The Silence of Civil Power
After the shooting, judicial and security officials announced that the shooters had been arrested and an investigation launched. Yet skepticism runs deep. The region has long been marked by restricted media access, tight security control over hospitals and evidence sites, and the absence of independent inquiries. Local reports even suggest phone networks were cut shortly after the incident to prevent residents from coordinating or sharing information.
The crackdown is not new. In July 2025, authorities arrested five citizens—including the village head and a local lawyer—for speaking out against the mine. This pattern exposes a broader campaign to suppress dissent in rural and Kurdish communities, where environmental rights, land access, and local autonomy remain tightly contested.
Between Power and Pain: The Human Toll
Mohammad Rashidi was not simply a victim; he was the son of Pir Omran, rooted in the land his community has long struggled to defend. The three wounded men are his relatives—tied by blood and by soil, their fates now intertwined with the violence unleashed upon them.
Their families carry a double burden: grief and fear. Many worry the injured will not survive—or that, if they do, their lives will forever bear the costs of bullets fired at unarmed farmers.
As one family member told local reporters:
“We came to protest what is ours—our water, our soil, our health. Instead, we were shot at like criminals.”

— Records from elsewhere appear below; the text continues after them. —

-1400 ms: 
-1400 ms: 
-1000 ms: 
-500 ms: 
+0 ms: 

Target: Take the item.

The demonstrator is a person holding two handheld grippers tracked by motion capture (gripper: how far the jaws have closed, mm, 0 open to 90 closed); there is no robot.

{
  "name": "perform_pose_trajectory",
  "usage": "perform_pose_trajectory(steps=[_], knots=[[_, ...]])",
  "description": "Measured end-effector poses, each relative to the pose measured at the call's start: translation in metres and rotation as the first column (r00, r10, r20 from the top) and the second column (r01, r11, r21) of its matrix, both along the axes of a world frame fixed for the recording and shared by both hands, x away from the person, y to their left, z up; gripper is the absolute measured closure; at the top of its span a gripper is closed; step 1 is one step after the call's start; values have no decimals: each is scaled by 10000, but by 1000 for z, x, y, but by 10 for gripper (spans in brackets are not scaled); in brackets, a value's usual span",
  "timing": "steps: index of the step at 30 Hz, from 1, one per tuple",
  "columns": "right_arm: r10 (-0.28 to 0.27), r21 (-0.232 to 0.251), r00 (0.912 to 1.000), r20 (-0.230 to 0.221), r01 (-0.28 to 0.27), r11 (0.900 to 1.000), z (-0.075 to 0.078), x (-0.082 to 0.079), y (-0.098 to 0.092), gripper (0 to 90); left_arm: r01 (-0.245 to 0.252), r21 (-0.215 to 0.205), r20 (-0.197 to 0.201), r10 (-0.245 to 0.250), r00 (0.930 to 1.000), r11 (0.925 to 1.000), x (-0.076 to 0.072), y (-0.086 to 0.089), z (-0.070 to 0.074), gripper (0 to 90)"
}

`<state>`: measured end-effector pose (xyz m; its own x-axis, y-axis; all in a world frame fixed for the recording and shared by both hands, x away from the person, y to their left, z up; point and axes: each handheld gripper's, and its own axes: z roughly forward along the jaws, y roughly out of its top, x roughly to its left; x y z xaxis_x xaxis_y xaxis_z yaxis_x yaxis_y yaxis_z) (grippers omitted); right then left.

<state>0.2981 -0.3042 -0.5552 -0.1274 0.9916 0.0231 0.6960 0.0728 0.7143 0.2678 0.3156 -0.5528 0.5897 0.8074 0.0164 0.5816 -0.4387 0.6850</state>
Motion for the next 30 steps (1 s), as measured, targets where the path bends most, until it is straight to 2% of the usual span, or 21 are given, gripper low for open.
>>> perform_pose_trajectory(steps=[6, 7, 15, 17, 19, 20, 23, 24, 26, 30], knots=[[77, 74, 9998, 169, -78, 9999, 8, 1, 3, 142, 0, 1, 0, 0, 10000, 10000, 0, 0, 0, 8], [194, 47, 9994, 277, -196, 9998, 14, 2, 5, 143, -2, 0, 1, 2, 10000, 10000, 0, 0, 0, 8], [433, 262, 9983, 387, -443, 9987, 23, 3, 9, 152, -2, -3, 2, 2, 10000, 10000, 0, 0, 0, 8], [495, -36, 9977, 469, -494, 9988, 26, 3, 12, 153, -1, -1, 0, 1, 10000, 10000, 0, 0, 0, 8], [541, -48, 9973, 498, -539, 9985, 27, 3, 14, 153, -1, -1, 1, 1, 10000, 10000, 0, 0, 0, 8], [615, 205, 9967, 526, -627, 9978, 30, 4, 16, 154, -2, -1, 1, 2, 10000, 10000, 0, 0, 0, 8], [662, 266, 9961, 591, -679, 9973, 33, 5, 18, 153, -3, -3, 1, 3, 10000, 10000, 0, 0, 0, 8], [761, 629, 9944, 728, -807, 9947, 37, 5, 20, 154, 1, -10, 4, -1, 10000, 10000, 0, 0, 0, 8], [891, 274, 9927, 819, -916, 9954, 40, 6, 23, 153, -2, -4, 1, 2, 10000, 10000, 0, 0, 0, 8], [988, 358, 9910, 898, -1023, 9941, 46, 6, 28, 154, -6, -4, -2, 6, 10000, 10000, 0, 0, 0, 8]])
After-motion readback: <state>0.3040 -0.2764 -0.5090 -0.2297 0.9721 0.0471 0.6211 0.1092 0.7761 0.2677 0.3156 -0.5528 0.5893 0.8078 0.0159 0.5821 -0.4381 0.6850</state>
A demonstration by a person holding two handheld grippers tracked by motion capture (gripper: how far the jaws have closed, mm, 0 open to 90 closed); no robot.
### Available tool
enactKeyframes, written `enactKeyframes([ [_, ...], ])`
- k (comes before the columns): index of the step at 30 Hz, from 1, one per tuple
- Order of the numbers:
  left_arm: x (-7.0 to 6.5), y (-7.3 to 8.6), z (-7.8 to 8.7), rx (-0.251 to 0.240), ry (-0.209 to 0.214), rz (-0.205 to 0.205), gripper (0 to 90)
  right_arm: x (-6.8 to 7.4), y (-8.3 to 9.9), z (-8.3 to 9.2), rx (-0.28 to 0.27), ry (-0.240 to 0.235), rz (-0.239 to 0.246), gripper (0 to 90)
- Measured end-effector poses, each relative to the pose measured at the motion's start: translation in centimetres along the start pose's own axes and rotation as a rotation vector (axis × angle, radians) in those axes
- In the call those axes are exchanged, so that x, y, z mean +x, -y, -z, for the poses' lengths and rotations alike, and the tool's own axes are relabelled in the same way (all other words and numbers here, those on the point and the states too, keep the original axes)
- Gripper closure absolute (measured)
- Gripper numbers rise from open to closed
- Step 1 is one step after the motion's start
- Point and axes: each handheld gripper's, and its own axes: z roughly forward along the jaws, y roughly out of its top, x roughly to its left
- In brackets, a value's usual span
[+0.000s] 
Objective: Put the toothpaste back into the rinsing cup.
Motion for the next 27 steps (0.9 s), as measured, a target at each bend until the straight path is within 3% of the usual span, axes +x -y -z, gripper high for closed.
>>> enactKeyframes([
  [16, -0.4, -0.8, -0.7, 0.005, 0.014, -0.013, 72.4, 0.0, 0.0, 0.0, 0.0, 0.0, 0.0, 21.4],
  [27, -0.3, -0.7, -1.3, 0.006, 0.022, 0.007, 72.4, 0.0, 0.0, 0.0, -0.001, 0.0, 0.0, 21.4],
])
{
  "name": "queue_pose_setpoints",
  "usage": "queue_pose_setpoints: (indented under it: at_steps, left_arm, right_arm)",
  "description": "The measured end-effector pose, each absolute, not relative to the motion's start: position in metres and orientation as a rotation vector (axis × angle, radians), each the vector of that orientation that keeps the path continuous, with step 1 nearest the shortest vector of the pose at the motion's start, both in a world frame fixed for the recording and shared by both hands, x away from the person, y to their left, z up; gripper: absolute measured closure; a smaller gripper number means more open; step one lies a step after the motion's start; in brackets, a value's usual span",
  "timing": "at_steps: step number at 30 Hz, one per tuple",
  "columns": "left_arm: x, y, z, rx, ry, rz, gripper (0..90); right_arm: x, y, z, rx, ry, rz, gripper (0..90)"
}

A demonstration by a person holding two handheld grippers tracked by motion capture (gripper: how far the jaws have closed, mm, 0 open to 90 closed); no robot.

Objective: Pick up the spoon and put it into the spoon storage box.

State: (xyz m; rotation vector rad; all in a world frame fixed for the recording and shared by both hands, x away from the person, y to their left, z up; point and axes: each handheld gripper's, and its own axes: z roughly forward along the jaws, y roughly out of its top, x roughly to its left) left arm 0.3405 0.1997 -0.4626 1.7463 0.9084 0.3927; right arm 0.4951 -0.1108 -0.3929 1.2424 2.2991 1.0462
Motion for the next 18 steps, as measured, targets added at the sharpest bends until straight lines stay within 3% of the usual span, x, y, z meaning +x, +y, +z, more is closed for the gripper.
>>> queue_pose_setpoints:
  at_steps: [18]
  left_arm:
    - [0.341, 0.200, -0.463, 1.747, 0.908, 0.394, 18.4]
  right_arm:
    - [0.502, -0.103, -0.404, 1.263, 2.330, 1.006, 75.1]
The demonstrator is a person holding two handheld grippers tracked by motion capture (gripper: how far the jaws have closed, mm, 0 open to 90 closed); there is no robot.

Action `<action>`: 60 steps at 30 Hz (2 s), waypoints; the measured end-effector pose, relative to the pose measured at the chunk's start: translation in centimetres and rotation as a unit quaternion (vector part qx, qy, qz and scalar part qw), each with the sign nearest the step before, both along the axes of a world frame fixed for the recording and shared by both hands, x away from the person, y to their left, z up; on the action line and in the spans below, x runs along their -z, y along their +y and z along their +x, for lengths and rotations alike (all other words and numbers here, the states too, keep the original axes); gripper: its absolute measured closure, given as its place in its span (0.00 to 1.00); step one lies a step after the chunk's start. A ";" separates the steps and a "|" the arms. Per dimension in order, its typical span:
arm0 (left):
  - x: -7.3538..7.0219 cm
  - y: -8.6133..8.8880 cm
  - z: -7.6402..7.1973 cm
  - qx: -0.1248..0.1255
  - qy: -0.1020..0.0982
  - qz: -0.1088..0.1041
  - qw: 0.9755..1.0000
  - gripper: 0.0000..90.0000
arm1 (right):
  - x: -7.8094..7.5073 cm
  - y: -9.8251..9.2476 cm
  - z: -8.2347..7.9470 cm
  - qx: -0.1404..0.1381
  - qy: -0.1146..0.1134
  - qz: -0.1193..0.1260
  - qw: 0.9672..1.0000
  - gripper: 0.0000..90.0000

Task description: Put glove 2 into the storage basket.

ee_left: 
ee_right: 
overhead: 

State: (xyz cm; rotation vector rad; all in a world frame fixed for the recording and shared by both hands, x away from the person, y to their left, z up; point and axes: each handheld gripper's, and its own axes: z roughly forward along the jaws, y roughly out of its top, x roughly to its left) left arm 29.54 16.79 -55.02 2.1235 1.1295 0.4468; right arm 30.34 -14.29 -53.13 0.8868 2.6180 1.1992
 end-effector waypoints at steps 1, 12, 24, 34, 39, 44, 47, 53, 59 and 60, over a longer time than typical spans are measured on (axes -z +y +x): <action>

The Larger Pattern: Extraction, Exclusion, and Repression
This tragedy reflects deeper systemic realities in Iran. In resource-rich yet marginalized regions like Kurdistan, extractive industries have long operated with minimal oversight. Profits rise to political and corporate elites; environmental destruction and human suffering stay behind.
The timing also matters: Saqqez, home to Jina (Mahsa) Amini, has become a symbol of resistance since her killing by the morality police in 2022 sparked nationwide protests. Now, as Iran faces renewed tensions, the violence in Saqqez sends a chilling message: dissent—whether over women’s rights, political freedom, or environmental protection—will be met with force.
To rural Kurdish communities, it confirms a grim reality: the state treats their voices not as legitimate claims but as threats to be neutralized. Human life, local ecology, and communal rights remain secondary to the machinery of extraction and authoritarian control.
A Call to Witness
The killing of Mohammad Rashidi and the wounding of his relatives cannot be dismissed as a tragic accident. It is a stark reminder that in Iran’s peripheral regions, the right to protest, the right to water, and even the right to life itself remain precarious.
If nothing changes, more villagers will be silenced, more lands poisoned, more lives cut short. Yet this story must not be buried. Every bullet that strikes a farmer echoes beyond Kurdistan—demanding justice, accountability, and the defense of both life and land.